*Exercise description*
Taking the line with "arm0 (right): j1" as the first and the last line of the entries as the final one, copy that span exactly.

Records for the task below:

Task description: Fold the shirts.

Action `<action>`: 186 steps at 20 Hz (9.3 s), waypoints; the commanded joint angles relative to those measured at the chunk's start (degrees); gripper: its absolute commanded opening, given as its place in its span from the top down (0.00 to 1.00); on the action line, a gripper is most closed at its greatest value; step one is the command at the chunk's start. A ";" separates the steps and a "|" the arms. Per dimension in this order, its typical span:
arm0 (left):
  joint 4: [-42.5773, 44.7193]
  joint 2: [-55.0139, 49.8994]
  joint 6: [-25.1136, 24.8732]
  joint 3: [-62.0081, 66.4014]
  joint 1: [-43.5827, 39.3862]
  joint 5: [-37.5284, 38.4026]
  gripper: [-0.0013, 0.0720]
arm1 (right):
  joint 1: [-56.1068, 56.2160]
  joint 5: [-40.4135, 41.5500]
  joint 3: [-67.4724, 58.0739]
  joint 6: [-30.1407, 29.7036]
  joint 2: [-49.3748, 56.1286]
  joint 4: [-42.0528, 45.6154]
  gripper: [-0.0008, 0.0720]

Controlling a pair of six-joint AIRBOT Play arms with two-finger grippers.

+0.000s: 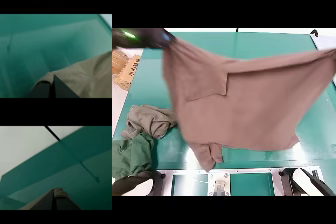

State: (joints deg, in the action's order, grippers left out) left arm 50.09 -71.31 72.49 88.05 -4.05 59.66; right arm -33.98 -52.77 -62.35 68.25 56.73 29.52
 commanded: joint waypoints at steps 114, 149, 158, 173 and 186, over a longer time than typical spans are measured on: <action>-9.38 14.16 -3.32 -37.94 1.60 3.80 0.95 | 2.75 -10.84 12.39 22.99 4.92 30.01 0.96; -8.74 -26.05 -1.33 -2.23 -14.67 -5.62 0.95 | 2.99 -33.11 -29.18 -2.78 56.24 18.67 0.96; -10.08 -41.22 4.76 8.61 -32.00 -15.87 0.95 | 6.40 -46.58 -40.87 5.27 35.21 18.49 0.96; -9.99 -50.12 11.19 29.03 -26.40 7.87 0.95 | 11.26 -47.56 -40.89 6.69 25.97 16.68 0.96; 5.29 -31.98 9.16 29.03 1.70 30.51 0.95 | 57.55 -7.85 -30.08 23.15 34.01 16.52 0.96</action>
State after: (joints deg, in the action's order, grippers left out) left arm 53.98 -104.44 83.77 117.08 -6.81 85.97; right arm 12.38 -75.40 -95.39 87.42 86.39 46.02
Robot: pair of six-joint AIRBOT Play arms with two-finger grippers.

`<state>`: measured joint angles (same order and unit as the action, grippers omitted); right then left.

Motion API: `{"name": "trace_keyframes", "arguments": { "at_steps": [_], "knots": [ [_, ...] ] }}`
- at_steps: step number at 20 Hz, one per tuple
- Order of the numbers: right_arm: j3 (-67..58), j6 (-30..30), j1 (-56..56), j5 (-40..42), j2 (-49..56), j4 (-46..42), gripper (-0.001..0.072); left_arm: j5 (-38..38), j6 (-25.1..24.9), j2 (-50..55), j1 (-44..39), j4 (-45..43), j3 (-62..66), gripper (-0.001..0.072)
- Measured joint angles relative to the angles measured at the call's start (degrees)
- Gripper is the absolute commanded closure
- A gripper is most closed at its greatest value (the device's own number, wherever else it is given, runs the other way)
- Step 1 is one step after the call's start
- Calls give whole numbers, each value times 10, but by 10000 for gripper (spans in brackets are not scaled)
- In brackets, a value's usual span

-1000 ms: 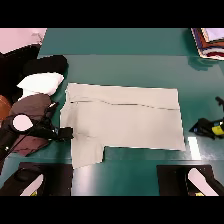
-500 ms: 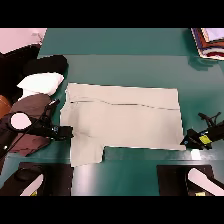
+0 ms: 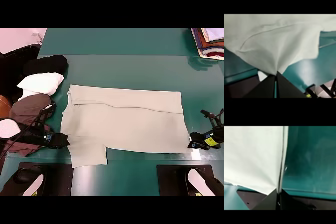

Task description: Fold the shirts.

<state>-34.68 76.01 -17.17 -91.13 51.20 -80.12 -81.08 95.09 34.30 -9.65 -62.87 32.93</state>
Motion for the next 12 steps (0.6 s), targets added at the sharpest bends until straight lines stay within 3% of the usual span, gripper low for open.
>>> {"name": "trace_keyframes", "arguments": {
  "at_steps": [5, 12],
  "knots": [
    [-48, 16, 2, -1, -40, 20, 698, 19, -13, 23, 0, -19, 72, 682],
    [-198, 19, 18, 74, 107, 86, 698, 216, -57, 236, 1, -68, 183, 681]
  ]
}}
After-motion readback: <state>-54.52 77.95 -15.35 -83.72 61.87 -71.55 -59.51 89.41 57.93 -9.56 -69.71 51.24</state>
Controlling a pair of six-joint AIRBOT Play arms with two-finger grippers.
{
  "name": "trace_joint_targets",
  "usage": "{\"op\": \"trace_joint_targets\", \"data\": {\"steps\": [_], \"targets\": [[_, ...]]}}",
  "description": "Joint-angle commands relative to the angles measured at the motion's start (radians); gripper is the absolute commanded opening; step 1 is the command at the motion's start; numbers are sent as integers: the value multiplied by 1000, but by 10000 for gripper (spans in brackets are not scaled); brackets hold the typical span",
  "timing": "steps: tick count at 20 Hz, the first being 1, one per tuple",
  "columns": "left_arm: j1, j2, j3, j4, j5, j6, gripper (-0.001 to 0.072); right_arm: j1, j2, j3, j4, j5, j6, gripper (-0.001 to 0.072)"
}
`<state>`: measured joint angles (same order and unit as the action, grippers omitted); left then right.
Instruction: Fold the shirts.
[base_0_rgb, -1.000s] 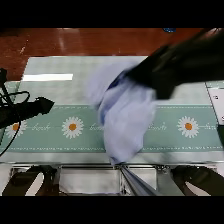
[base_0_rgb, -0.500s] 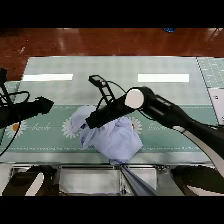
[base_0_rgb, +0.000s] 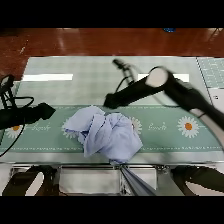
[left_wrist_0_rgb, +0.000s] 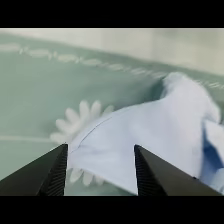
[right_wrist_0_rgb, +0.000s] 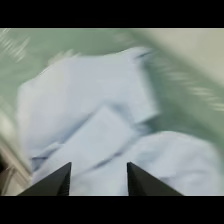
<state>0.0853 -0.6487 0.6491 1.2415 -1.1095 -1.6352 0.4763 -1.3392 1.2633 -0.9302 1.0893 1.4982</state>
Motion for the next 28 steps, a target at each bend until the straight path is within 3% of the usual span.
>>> {"op": "trace_joint_targets", "data": {"steps": [1, 3, 7, 13, 16, 17, 18, 19, 21, 28], "targets": [[124, -72, -53, -15, -81, 2, 509, -265, 147, -8, -257, 157, 77, 408], [226, -139, -113, -144, -80, 79, 509, -409, 238, -100, -349, 186, 104, 408], [328, -314, -172, -399, -82, 209, 509, -603, 393, -394, -309, 163, 76, 407], [212, -492, -170, -443, -74, 223, 508, -622, 463, -662, -223, 111, 45, 407], [160, -531, -169, -503, -23, 282, 497, -622, 463, -758, -114, 95, 10, 407], [155, -533, -169, -522, -2, 289, 394, -622, 463, -786, -76, 98, -9, 407], [158, -533, -168, -528, 10, 290, 143, -622, 463, -818, -39, 101, -27, 407], [158, -532, -166, -528, 19, 321, 20, -622, 463, -846, -8, 100, -43, 407], [158, -532, -160, -528, 31, 342, 16, -603, 463, -902, 54, 71, -69, 407], [157, -532, -154, -528, 24, 356, 16, -230, 342, -927, 227, -105, -69, 407]]}}
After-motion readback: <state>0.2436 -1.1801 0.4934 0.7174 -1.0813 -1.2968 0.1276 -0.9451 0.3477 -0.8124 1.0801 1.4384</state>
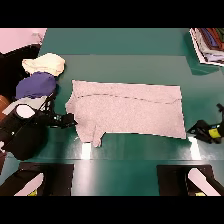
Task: Fold the shirts.
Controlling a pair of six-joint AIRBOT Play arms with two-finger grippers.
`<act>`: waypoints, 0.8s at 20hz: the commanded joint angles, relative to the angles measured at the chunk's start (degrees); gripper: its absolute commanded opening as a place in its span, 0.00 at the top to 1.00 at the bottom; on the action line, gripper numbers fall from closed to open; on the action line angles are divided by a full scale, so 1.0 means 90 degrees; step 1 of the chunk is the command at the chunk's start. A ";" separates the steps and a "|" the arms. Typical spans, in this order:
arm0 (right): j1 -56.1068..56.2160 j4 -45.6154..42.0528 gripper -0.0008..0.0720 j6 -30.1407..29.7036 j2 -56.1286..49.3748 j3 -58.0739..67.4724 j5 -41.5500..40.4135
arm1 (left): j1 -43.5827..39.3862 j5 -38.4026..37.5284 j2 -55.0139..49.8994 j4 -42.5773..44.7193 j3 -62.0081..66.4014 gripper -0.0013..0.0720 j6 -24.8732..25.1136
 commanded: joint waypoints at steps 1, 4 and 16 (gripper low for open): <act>-0.0328 0.0665 0.38 -0.0223 -0.0233 -0.0695 -0.0595 | 0.0005 -0.0075 0.0017 0.0058 0.0058 0.95 0.0017; -0.0274 0.0843 0.57 -0.0338 -0.0571 -0.0539 -0.0741 | 0.0005 -0.0044 0.0017 0.0058 0.0058 0.95 0.0015; 0.1423 -0.0775 0.97 -0.0398 0.0588 0.0500 0.0724 | 0.0005 -0.2198 0.1744 0.1613 0.0413 0.96 -0.0520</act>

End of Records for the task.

*Written response*
arm0 (right): j1 -56.1068..56.2160 j4 -45.6154..42.0528 gripper -0.0008..0.0720 j6 -30.1407..29.7036 j2 -56.1286..49.3748 j3 -58.0739..67.4724 j5 -41.5500..40.4135
arm1 (left): j1 -43.5827..39.3862 j5 -38.4026..37.5284 j2 -55.0139..49.8994 j4 -42.5773..44.7193 j3 -62.0081..66.4014 gripper -0.0013..0.0720 j6 -24.8732..25.1136
 commanded: joint waypoints at steps 1, 4 and 16 (gripper low for open): <act>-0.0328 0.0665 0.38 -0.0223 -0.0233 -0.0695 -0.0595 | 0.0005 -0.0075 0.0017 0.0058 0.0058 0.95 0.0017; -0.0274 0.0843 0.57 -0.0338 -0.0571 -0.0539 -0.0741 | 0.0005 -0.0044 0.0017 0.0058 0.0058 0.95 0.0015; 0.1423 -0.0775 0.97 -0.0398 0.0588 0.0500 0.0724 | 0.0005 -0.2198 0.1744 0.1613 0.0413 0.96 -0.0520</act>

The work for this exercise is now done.